Starting with the line that contains "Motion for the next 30", set down each line through the end of the entries below, exactly and with nothing added.
** DATA PROVIDED follows **
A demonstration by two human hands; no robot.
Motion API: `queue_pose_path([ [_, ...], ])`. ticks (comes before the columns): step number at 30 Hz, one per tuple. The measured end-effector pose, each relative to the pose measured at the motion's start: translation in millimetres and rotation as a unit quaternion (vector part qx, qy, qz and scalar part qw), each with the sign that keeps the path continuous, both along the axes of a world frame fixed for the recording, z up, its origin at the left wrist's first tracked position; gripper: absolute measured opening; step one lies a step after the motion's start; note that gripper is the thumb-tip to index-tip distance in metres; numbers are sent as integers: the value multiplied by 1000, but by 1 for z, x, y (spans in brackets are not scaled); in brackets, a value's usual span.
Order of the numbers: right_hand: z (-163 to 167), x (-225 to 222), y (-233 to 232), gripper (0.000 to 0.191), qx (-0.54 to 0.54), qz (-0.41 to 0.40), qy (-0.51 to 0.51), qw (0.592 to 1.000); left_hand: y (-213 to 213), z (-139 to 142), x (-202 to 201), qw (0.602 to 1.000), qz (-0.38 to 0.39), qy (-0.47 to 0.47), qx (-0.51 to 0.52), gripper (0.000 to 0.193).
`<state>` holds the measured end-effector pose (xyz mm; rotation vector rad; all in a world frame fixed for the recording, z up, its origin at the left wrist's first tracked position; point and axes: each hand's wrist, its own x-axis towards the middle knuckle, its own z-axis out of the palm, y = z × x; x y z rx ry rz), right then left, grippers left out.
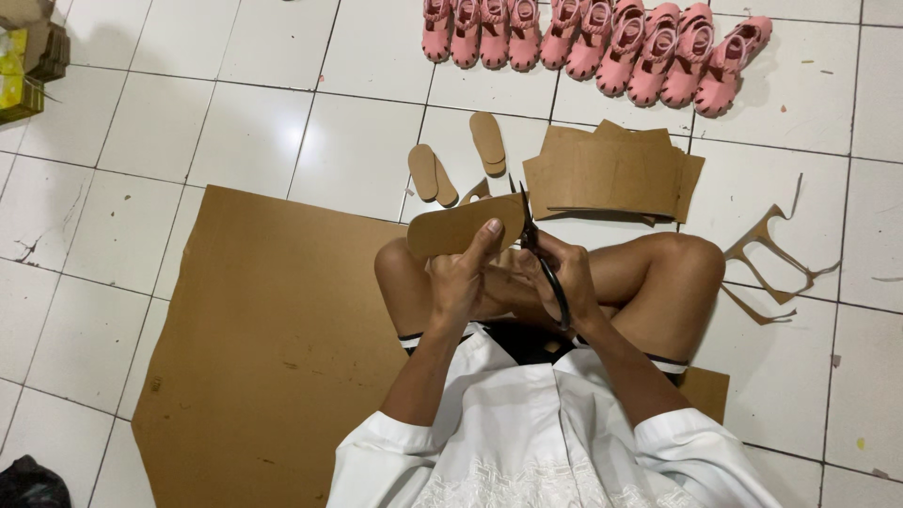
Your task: The person sits on the workshop floor and cuts shoe pattern pieces from brown cardboard sheets using scissors, trimming along drawn outlines and turning the sheets as they cut. Cut pieces and scrap accumulate beside them near rows of finished pink sandals.
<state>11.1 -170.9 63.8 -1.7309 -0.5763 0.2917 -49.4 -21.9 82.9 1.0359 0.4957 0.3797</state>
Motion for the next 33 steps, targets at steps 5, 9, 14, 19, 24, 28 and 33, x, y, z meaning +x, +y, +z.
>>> queue_pose_path([
  [5, 4, -2, -1, 57, 12, 0, 16, 1000, 3, 7, 2, 1000, -24, -9, -7, 40],
  [9, 6, -1, -2, 59, 5, 3, -7, 1000, 6, 8, 0, 998, -42, -12, -43, 38],
  [14, 3, 1, -4, 59, 10, 3, -42, 999, 11, 8, 2, 999, -48, 16, 7, 35],
  [19, 3, 0, -6, 56, -12, -1, -13, 1000, 12, 16, 3, 997, -73, -21, -4, 39],
  [24, 9, -2, -8, 55, 9, 6, -25, 1000, 17, 24, 2, 995, -98, -22, 7, 43],
  [28, 11, -2, -7, 54, 17, 13, -26, 999, 20, 28, 2, 994, -94, 17, 54, 40],
  [33, 7, -2, -10, 52, -12, 0, -35, 999, 23, 31, 1, 991, -102, 46, 76, 40],
])
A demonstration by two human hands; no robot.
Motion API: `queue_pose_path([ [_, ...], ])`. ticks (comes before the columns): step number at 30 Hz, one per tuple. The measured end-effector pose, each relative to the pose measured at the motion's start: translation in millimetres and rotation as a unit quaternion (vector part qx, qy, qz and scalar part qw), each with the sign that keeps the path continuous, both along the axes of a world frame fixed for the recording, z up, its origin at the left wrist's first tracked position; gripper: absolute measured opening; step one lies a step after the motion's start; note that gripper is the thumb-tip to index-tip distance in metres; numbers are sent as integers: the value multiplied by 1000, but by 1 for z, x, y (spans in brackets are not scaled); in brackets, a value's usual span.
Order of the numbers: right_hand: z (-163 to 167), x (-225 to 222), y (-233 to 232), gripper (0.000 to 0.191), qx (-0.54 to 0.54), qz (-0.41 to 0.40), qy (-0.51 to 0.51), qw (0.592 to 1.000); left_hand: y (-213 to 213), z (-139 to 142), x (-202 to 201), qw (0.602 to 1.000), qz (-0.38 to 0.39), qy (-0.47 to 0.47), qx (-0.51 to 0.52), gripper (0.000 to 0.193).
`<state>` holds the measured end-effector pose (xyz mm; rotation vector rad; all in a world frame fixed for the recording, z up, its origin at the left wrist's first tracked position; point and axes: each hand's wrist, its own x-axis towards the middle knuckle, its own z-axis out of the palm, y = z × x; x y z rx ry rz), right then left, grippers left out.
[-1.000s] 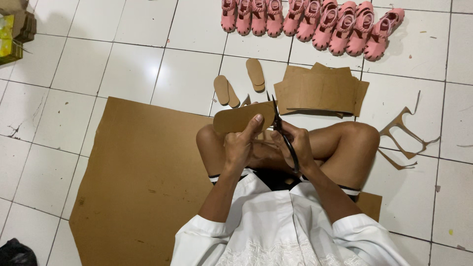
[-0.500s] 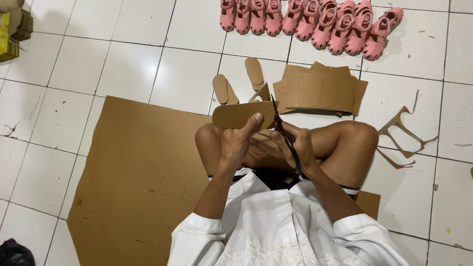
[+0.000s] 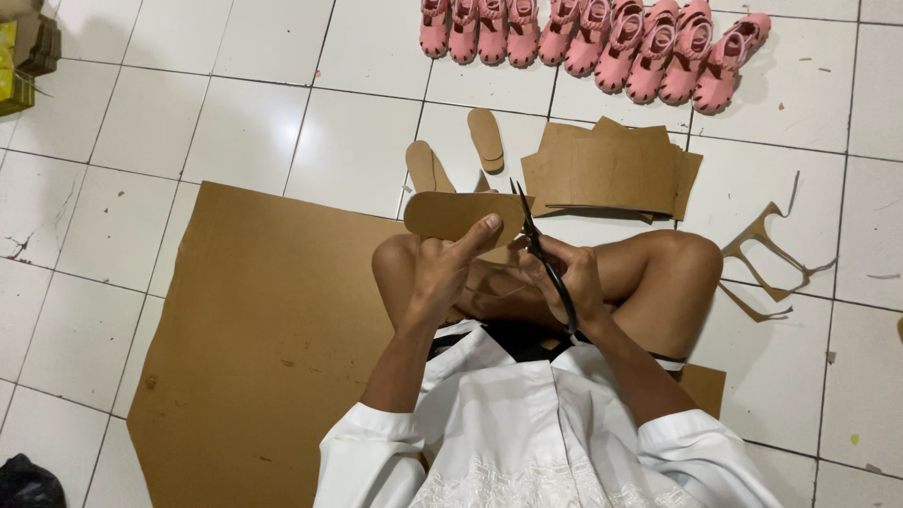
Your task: The person sits on the workshop floor and cuts shoe pattern pieces from brown cardboard sheets using scissors, trimming along drawn outlines and turning the sheets as they cut. Cut pieces and scrap accumulate beside them near rows of finished pink sandals.
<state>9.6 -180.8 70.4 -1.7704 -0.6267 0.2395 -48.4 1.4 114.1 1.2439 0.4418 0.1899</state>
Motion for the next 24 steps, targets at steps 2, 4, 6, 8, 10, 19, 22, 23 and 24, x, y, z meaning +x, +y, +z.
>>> queue_pose_path([
  [2, -2, 0, -1, 52, -10, -1, -6, 1000, 2, 0, 1, 1000, 0, -10, 4, 40],
  [4, -4, 1, -1, 52, -10, 3, -5, 1000, 4, -1, 2, 999, -10, -32, 3, 40],
  [6, -4, 2, -1, 52, 0, 12, 6, 1000, 6, 0, 4, 999, -17, -39, -3, 39],
  [8, -3, 2, -2, 52, 34, 25, -18, 999, 7, 1, 5, 999, -25, -31, -13, 38],
  [10, -1, 2, -4, 51, 43, 32, -23, 998, 9, 2, 4, 999, -25, 9, 37, 37],
  [19, -5, 0, -3, 39, -19, 9, -7, 1000, 22, -23, 15, 999, -47, -19, -17, 42],
  [22, -9, 0, 5, 40, -6, -12, 8, 1000, 1, -42, 21, 990, 61, -87, -98, 40],
  [23, -10, 1, 7, 40, -15, -16, 15, 1000, -8, -48, 21, 979, 109, -118, -125, 39],
  [24, -12, -1, 8, 40, -26, -22, 25, 999, -12, -51, 19, 985, 119, -111, -55, 38],
])
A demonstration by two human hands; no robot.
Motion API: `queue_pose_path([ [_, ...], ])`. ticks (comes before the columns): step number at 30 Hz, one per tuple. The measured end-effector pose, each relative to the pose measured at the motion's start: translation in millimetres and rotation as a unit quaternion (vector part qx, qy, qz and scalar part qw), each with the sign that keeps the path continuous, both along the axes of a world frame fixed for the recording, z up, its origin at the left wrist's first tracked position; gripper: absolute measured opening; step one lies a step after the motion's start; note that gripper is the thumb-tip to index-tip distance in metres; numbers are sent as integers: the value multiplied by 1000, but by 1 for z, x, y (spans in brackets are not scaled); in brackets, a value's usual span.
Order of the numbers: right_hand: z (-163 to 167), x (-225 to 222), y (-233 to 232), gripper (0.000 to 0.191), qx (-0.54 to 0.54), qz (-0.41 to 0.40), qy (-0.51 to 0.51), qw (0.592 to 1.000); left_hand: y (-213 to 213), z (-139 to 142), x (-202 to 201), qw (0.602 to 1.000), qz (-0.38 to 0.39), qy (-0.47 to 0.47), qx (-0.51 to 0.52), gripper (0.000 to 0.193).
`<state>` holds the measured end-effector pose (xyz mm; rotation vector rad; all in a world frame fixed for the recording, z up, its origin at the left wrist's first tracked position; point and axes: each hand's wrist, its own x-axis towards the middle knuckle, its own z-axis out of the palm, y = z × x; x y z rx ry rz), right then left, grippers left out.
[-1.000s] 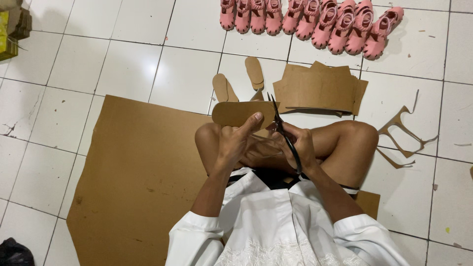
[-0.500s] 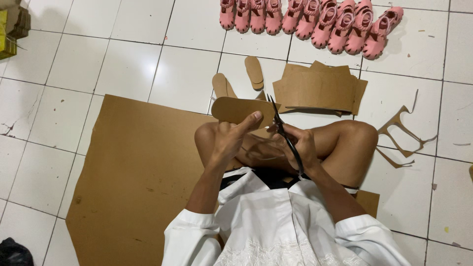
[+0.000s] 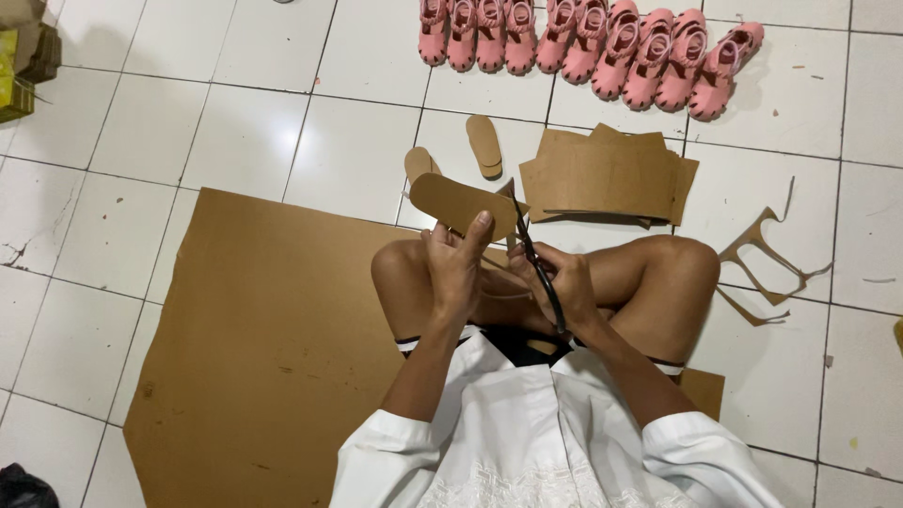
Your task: The person sits on the workshop floor and cuts shoe pattern pieces from brown cardboard sheets using scissors, trimming along drawn outlines and turning the sheets as they cut. Cut pieces and scrap accumulate beside them near rows of finished pink sandals.
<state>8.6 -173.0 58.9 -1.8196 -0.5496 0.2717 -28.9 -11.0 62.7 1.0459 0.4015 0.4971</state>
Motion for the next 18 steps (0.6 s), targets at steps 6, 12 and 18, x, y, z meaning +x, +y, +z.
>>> queue_pose_path([
  [6, -4, 5, 4, 51, 39, 21, 29, 999, -3, 7, -8, 974, 6, 100, 204, 35],
  [12, -3, 4, 5, 57, 64, 42, 64, 995, 7, 30, -19, 967, -42, 109, 224, 35],
  [18, -2, 4, 1, 68, 54, 47, 30, 997, 9, 37, -20, 978, -45, 89, 185, 35],
])
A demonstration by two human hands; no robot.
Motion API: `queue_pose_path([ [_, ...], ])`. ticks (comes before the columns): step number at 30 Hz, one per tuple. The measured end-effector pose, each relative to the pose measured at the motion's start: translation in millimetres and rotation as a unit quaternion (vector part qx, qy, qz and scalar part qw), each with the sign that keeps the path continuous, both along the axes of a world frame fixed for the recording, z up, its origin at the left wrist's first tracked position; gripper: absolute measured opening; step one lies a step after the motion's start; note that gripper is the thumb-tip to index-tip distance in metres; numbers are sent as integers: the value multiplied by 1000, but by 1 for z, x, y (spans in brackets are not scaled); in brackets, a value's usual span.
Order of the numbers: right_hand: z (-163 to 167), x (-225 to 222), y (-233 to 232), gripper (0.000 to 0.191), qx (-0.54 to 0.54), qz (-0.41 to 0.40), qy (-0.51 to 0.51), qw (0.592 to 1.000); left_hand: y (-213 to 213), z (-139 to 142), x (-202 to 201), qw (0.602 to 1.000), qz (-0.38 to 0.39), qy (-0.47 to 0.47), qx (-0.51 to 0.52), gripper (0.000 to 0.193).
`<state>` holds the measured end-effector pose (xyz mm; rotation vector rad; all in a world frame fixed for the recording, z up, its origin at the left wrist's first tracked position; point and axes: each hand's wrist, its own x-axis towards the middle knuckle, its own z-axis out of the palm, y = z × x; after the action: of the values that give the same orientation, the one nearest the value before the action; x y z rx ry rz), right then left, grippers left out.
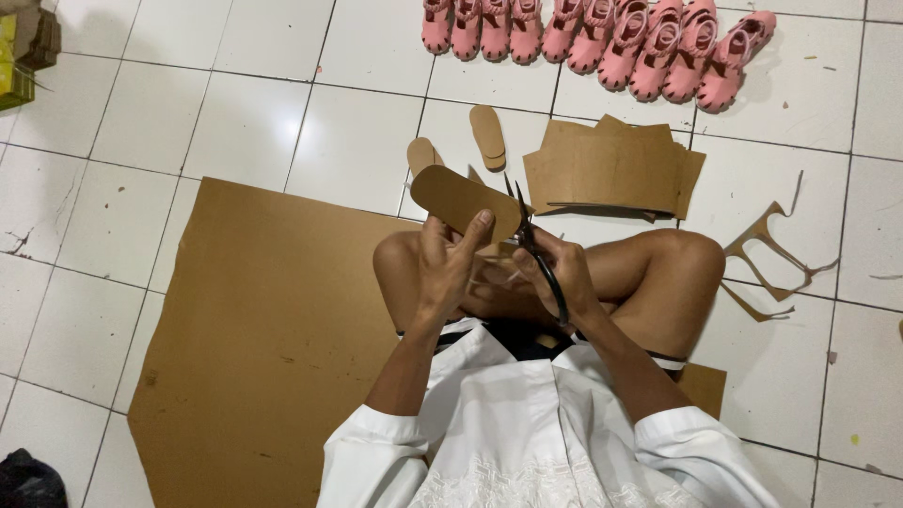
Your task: The person sits on the workshop floor and cuts shoe pattern pieces from brown cardboard sheets using scissors, trimming along drawn outlines and turning the sheets as they cut. Cut pieces and scrap accumulate beside them near rows of finished pink sandals.
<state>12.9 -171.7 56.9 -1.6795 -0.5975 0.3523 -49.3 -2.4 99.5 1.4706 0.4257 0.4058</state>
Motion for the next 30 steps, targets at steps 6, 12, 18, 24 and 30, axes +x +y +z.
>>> queue_pose_path([
  [6, -6, 5, -1, 72, -33, 25, -48, 998, -5, -1, -1, 998, 14, -30, -58, 29],
  [12, -7, 4, 2, 68, 17, 33, 1, 999, -5, -2, -2, 999, 3, -41, -13, 25],
  [18, -6, 2, -1, 61, 6, 1, -36, 999, -1, 3, -2, 1000, -3, -21, 2, 29],
  [24, -5, 3, -2, 59, -31, 7, -17, 999, 5, 6, -3, 1000, -30, -1, 9, 30],
  [30, 4, 0, -6, 57, -8, 3, -17, 1000, 8, 4, -2, 999, -38, -17, -9, 31],
])
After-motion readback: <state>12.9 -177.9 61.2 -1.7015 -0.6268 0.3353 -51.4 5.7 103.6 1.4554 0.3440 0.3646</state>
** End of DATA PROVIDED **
• [REPLY TO THE TASK]:
Motion for the next 30 steps, targets at steps 6, 12, 18, 24 and 30, axes +x +y +z.
>>> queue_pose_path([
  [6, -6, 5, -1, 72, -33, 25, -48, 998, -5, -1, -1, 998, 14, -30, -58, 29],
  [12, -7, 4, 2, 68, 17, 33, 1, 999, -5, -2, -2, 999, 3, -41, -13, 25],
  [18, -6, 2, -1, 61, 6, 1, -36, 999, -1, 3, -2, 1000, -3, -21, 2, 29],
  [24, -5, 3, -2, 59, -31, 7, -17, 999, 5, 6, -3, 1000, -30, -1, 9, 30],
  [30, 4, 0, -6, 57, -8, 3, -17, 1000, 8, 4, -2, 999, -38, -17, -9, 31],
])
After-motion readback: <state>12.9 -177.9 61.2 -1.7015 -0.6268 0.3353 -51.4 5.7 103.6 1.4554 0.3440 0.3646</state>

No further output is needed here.